Extensive pancreas regeneration following acinar-specific disruption of Xbp1 in mice - PubMed (original) (raw)
Extensive pancreas regeneration following acinar-specific disruption of Xbp1 in mice
David A Hess et al. Gastroenterology. 2011 Oct.
Abstract
Background & aims: Progression of diseases of the exocrine pancreas, which include pancreatitis and cancer, is associated with increased levels of cell stress. Pancreatic acinar cells are involved in development of these diseases and, because of their high level of protein output, they require an efficient, unfolded protein response (UPR) that mediates recovery from endoplasmic reticulum (ER) stress following the accumulation of misfolded proteins.
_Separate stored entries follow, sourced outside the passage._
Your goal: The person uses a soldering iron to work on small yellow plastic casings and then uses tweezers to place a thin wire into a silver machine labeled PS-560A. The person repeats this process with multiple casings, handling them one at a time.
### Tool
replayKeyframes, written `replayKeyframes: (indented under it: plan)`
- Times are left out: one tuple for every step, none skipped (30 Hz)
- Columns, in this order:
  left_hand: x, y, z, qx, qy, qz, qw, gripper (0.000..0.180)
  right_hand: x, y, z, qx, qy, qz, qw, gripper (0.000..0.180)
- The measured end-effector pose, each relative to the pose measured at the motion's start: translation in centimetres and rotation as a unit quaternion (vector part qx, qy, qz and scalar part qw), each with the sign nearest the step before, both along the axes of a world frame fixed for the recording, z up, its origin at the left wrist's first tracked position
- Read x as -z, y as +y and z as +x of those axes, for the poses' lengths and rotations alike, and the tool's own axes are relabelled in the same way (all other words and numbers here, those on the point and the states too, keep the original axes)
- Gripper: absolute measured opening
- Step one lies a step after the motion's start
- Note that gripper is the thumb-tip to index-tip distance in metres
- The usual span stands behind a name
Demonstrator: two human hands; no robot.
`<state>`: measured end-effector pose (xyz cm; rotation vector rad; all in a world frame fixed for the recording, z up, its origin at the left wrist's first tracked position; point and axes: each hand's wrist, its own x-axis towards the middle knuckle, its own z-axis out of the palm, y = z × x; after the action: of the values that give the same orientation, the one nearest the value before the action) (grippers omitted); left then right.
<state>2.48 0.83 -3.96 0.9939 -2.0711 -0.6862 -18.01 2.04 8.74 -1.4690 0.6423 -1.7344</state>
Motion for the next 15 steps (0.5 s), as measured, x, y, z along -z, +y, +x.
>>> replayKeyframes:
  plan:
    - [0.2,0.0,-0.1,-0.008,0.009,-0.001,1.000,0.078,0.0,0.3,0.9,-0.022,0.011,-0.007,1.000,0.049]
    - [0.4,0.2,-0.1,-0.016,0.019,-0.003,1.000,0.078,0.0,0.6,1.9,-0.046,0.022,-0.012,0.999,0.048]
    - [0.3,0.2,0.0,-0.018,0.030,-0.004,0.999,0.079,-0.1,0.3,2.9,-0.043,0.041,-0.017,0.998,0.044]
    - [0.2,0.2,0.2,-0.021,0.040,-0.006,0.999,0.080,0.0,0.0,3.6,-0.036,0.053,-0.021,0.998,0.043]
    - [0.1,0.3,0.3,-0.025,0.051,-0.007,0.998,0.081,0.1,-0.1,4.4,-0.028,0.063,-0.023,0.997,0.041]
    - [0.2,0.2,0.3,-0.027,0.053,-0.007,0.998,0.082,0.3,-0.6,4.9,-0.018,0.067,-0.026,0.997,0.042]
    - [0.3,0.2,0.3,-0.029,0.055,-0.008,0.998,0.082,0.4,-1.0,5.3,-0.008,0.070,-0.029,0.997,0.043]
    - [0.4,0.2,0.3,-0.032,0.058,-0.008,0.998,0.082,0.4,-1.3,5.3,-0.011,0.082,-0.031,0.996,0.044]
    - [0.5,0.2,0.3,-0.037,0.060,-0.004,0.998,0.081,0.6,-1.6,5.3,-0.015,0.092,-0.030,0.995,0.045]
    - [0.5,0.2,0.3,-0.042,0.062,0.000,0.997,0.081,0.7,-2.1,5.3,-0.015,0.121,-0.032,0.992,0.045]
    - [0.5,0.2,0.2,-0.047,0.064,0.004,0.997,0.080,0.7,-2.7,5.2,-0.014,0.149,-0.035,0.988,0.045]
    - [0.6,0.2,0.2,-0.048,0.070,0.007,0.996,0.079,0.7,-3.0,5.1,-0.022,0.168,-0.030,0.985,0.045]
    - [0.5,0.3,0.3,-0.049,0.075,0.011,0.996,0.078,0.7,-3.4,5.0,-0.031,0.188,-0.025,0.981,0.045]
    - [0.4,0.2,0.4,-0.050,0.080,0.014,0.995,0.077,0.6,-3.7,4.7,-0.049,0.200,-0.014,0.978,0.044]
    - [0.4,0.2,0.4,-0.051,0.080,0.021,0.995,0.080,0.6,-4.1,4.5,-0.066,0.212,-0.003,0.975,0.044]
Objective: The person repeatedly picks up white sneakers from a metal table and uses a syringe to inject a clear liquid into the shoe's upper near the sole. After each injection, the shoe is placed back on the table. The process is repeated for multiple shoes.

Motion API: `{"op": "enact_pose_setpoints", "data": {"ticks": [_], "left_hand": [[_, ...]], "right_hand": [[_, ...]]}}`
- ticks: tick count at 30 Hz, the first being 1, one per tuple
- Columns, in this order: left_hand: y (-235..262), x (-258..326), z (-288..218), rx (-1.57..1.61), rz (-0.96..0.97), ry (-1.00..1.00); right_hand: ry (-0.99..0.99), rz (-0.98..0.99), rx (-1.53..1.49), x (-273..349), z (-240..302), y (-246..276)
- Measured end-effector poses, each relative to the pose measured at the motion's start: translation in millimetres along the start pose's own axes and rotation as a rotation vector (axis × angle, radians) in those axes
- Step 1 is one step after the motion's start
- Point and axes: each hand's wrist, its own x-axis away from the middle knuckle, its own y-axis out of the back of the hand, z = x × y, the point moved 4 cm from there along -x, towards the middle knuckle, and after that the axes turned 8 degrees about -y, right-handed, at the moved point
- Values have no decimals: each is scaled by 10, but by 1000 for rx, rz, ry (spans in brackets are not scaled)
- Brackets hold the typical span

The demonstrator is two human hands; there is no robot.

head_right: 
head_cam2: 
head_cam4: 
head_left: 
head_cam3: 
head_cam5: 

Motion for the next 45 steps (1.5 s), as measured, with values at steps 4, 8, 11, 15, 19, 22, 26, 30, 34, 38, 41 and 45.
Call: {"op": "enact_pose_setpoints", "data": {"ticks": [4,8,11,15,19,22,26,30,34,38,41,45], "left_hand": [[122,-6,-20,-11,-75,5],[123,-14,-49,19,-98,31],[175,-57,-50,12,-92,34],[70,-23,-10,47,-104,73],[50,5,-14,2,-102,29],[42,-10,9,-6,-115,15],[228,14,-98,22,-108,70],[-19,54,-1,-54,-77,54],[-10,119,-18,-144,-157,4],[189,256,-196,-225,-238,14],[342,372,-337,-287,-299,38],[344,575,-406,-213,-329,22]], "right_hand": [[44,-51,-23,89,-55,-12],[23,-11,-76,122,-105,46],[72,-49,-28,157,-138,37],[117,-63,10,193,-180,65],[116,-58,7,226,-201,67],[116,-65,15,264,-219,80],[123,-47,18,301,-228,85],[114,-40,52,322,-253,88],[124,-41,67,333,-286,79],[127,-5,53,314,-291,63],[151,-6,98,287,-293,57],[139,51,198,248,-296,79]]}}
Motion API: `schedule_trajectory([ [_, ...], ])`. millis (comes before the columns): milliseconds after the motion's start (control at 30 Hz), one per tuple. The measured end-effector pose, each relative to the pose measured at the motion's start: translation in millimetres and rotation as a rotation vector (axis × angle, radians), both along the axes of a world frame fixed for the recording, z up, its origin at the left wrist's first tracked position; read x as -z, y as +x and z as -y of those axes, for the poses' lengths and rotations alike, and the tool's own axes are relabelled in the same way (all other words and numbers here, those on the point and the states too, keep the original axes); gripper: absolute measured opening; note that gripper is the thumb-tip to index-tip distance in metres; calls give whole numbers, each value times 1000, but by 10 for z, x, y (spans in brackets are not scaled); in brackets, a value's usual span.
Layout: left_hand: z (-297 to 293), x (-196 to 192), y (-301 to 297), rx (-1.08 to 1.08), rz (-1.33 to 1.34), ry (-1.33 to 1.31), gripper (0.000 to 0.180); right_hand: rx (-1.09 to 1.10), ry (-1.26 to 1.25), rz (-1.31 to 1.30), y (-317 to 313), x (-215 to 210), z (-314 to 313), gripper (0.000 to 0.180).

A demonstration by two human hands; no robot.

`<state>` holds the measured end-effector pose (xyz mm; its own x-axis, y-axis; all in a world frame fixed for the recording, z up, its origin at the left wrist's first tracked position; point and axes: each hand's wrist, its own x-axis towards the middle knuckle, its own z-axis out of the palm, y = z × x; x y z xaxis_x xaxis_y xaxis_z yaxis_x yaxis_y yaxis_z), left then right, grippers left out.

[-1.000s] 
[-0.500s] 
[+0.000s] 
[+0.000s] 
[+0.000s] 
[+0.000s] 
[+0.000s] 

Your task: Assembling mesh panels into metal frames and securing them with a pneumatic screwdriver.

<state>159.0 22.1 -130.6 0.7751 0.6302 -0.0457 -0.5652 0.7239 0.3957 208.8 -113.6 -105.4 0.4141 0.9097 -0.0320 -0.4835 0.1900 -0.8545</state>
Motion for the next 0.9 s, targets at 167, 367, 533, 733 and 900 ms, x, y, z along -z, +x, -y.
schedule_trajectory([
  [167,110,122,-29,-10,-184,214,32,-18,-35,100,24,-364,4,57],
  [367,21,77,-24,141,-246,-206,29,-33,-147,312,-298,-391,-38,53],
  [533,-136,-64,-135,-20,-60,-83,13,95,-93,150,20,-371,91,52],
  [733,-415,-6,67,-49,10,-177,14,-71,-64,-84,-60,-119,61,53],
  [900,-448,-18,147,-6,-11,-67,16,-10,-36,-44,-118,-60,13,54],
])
Methods: To study recovery from ER stress in the exocrine organ, we generated mice with conditional disruption of Xbp1 (a principal component of the UPR) in most adult pancreatic acinar cells (Xbp1fl/fl). We monitored the effects of constitutive ER stress in the exocrine pancreas of these mice.
Results: Xbp1-null acinar cells underwent extensive apoptosis, followed by a rapid phase of recovery in the pancreas that included expansion of the centroacinar cell compartment, formation of tubular complexes that contained Hes1- and Sox9-expressing cells, and regeneration of acinar cells that expressed Mist1 from the residual, surviving Xbp1+ cell population.
Conclusions: XBP1 is required for homeostasis of acinar cells in mice; ER stress induces a regenerative response in the pancreas that involves acinar and centroacinar cells, providing the needed capacity for organ recovery from exocrine pancreas disease.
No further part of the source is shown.